Finding the "right" initiation codon in an mRNA is also the task of bioinformaticians who comb through piles of DNA sequence files when annotating protein-coding genes in newly sequenced genomes. They have long since given up doing this by eye and use "annotation pipelines" instead, that is, software packages that find open reading frames (orfs) in sequence contigs, among other things. State‑of‑the‑art pipelines can deal with known variants of the genetic code, for example, the code for vertebrate mitochondria. However, even advanced programs mostly fall short of detecting "exotic" start codons like AUU – the E. coli gene for IF-3, infC, contains an AUU start codon – but they routinely find the "standard" rare initiation codons (GUG, UUG) in bacterial genomes. Not always, though, and here's an example. When you align enterobacterial sequences of the (highly conserved) replication initiator protein, DnaA, you will see virtually perfect sequence conservation but fluttering N-termini in two cases (Figure 5). For the Enterobacter cancerogenus dnaA gene, GTG is annotated as the initiation codon (GUG=V, or Val, see the codon table), and you find GTG codons at corresponding positions in the Enterobacter cloacae ATCC 13047 and Lellottia sp. PFL01 genome sequences *). In addition, you easily spot the complete conservation of the entire N-terminal sequence up to the annotated ATG start codon. Thus, a brief look at the DNA sequence confirms that these two seemingly "aberrant" DnaA proteins are in fact "complete". If you had looked at >500 DnaA sequences – as I did, and it wasn't boring at all – you would have been familiar with the occurrence of rare start codons in >30% of the dnaA genes from bacteria across all phyla. But there's a catch. As a DnaA expert, you would probably also know that even small deletions in the N-terminus render DnaA proteins incapable of dimerization via their N-termini (and thus ineffective for replication initiation, inhibitory even).

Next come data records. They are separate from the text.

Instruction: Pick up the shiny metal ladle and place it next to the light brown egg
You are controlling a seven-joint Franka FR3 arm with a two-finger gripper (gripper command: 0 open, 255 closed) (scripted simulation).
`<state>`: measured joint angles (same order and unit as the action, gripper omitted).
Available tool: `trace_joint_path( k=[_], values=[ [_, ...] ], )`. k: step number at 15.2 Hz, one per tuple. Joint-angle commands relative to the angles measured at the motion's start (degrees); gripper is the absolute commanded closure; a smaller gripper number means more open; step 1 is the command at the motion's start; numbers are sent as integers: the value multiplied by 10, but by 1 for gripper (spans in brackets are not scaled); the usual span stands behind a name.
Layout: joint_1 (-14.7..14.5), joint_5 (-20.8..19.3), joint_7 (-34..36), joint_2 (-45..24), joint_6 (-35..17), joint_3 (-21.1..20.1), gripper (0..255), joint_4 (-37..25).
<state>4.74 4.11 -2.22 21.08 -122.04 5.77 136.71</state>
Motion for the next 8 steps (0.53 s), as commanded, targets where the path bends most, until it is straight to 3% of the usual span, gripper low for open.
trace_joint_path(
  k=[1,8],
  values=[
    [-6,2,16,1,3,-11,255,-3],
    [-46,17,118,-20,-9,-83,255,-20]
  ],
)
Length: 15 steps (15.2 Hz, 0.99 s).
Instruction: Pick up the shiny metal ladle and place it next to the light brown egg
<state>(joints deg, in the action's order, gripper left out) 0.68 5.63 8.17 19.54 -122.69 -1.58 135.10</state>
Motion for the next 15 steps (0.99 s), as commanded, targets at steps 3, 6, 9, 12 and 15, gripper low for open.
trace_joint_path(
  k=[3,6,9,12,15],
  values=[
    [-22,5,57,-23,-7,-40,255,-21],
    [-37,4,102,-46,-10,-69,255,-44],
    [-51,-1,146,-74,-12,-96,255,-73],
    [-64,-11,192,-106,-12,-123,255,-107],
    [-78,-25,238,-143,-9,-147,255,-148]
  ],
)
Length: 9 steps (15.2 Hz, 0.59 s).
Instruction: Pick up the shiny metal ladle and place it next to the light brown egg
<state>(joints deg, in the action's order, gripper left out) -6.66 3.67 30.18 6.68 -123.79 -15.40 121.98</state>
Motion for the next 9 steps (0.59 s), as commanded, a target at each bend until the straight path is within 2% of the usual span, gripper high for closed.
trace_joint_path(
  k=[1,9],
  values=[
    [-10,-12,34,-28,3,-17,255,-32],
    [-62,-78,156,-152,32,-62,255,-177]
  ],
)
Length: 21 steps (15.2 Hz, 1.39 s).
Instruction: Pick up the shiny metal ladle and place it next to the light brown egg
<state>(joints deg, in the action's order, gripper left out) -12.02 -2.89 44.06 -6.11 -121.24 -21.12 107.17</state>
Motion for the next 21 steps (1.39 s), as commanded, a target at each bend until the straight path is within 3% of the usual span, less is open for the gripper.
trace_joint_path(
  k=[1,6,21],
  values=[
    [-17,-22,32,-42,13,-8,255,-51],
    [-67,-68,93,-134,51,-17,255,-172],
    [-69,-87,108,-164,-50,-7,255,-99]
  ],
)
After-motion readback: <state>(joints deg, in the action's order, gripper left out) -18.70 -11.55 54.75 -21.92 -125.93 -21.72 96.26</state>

So, you have to check the DNA sequence for completeness in those cases where the automatic annotation looks flawed. I don't have to add that this caveat does not only apply to dnaA genes. The results of Hecht et al. suggest, in addition, that algorithm-driven detection of start codons will not make the manual curation of sequence data – in some rare cases even experiments, say, protein sequencing of N-termini – obsolete anytime soon.

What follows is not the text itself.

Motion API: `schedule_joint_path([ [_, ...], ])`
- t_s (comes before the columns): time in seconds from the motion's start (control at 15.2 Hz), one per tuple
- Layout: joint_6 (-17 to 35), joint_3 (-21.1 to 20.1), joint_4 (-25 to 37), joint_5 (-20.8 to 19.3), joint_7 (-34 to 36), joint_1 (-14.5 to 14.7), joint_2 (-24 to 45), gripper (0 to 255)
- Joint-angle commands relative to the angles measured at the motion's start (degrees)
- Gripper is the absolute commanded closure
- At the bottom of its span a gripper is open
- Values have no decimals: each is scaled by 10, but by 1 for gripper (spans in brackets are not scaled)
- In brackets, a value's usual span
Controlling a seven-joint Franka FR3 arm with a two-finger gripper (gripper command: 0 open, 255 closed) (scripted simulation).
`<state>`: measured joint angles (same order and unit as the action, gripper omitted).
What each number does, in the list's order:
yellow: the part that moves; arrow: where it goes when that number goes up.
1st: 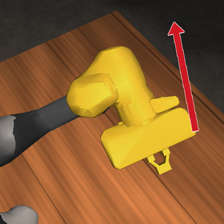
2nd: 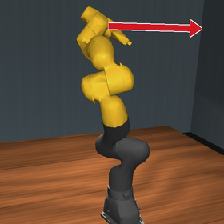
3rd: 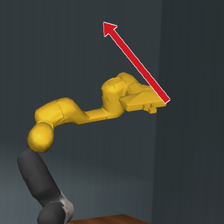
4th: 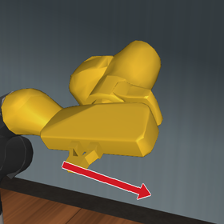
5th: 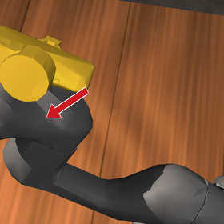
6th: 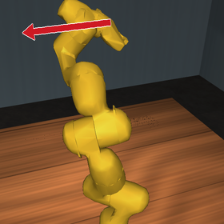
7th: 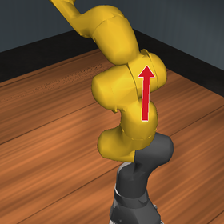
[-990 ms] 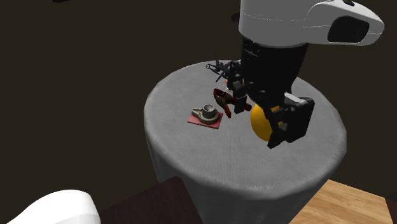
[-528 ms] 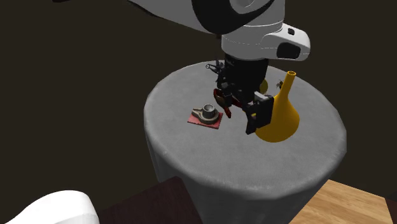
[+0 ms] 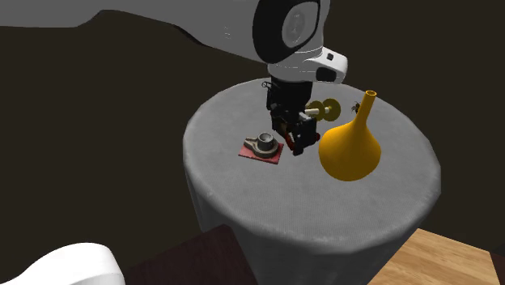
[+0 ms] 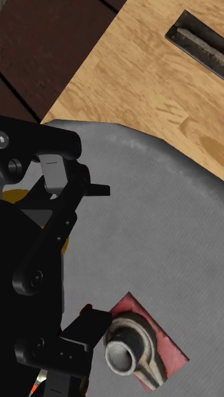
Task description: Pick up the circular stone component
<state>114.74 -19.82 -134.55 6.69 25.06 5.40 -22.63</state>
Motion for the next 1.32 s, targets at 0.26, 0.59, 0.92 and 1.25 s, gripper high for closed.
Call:
schedule_joint_path([
  [0.26, 67, -60, 49, -27, 89, 5, 122, 0],
  [0.59, 104, -93, 110, -80, 172, 15, 234, 0],
  [0.92, 120, -102, 191, -149, 254, 47, 352, 0],
  [1.25, 119, -90, 275, -199, 309, 91, 450, 0],
])
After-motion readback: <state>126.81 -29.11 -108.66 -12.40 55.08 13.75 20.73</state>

*) Despite having a GTG start codon, the three mRNAs are translated with an N-terminal Met residue because fMet-tRNAfMet recognizes this codon. The "V" indicated in Figure 3 as the N-terminal residue of the E. cancerogenus DnaA protein is formally correct but Met would be found when sequencing the protein's N-terminus, just as was experimentally found for E. coli DnaA whose dnaA gene also has a GTG start codon (unpublished).